La vaste diffusion des Ecritures au commencement du dix-neuvième siècle et la grande lumière ainsi répandue sur le monde n’ont pas été suivies d’un progrès correspondant dans la vérité révélée ou la vie religieuse. Ne pouvant plus, comme dans les siècles passés, cacher au monde la Parole de Dieu désormais à la portée de tous, Satan a imaginé une tactique nouvelle. Il a poussé un grand nombre de gens à faire peu de cas de la Bible. Ainsi, sans se mettre en peine d’interroger diligemment les Ecritures, on a continué d’en accepter de fausses interprétations et de conserver des doctrines dépourvues de base scripturaire.
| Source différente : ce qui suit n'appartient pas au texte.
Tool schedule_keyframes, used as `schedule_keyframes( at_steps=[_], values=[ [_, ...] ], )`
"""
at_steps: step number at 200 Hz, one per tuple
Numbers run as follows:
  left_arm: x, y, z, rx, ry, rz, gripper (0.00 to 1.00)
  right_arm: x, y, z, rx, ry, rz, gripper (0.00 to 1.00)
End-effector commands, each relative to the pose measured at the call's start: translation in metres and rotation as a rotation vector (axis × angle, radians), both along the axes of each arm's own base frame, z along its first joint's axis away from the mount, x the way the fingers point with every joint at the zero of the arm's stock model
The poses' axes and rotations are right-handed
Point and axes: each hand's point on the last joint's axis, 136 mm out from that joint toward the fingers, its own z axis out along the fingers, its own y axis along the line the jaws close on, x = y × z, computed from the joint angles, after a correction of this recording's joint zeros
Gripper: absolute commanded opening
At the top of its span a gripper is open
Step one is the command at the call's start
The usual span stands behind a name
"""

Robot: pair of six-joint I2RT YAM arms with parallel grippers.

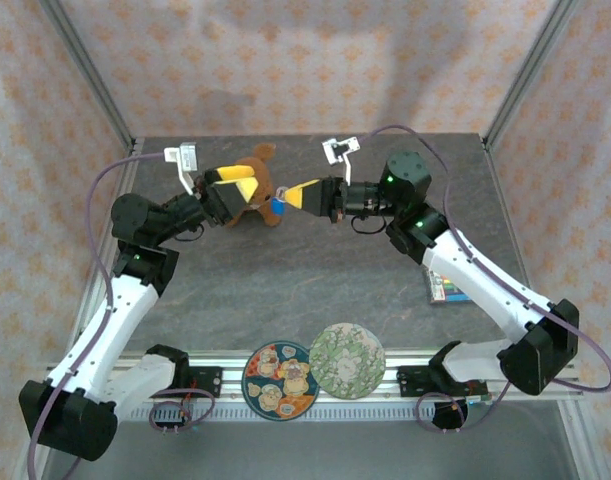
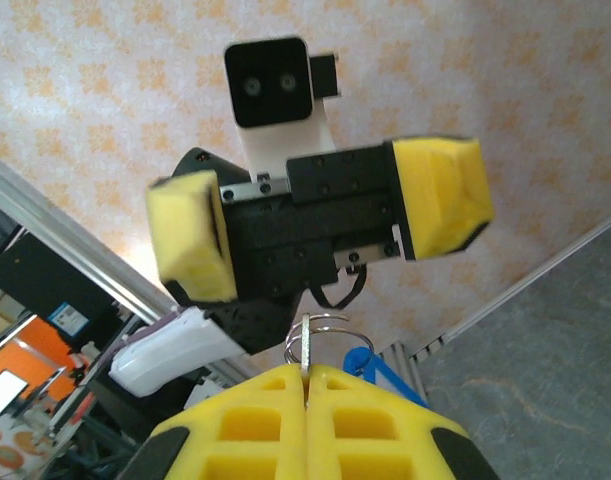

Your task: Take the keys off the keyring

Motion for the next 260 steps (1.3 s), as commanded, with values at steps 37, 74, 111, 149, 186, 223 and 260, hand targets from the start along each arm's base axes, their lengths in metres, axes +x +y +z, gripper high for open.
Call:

Voyant qu’il ne réussirait pas à supprimer la vérité par la persécution, Satan a eu de nouveau recours à l’expédient des compromis qui lui avait si bien réussi aux jours de Constantin, et qui avait abouti à la grande apostasie. Il a amené les chrétiens à contracter alliance non plus avec des païens proprement dits, mais avec un monde que le culte pour des choses d’ici-bas a rendu tout aussi idolâtre que les adorateurs d’images taillées. Et les résultats de cette union n’ont pas été moins pernicieux que dans les siècles précédents. Le luxe et l’extravagance ont été cultivés sous le manteau de la religion et les églises se sont mondanisées. Satan a continué de pervertir les enseignements de l’Ecriture ; des traditions funestes à des millions d’âmes ont jeté de profondes racines dans les cœurs, et l’Eglise, au lieu de maintenir la foi primitive, a soutenu et revendiqué ces traditions. Ainsi se sont effrités les principes en faveur desquels les réformateurs ont tant travaillé et tant souffert.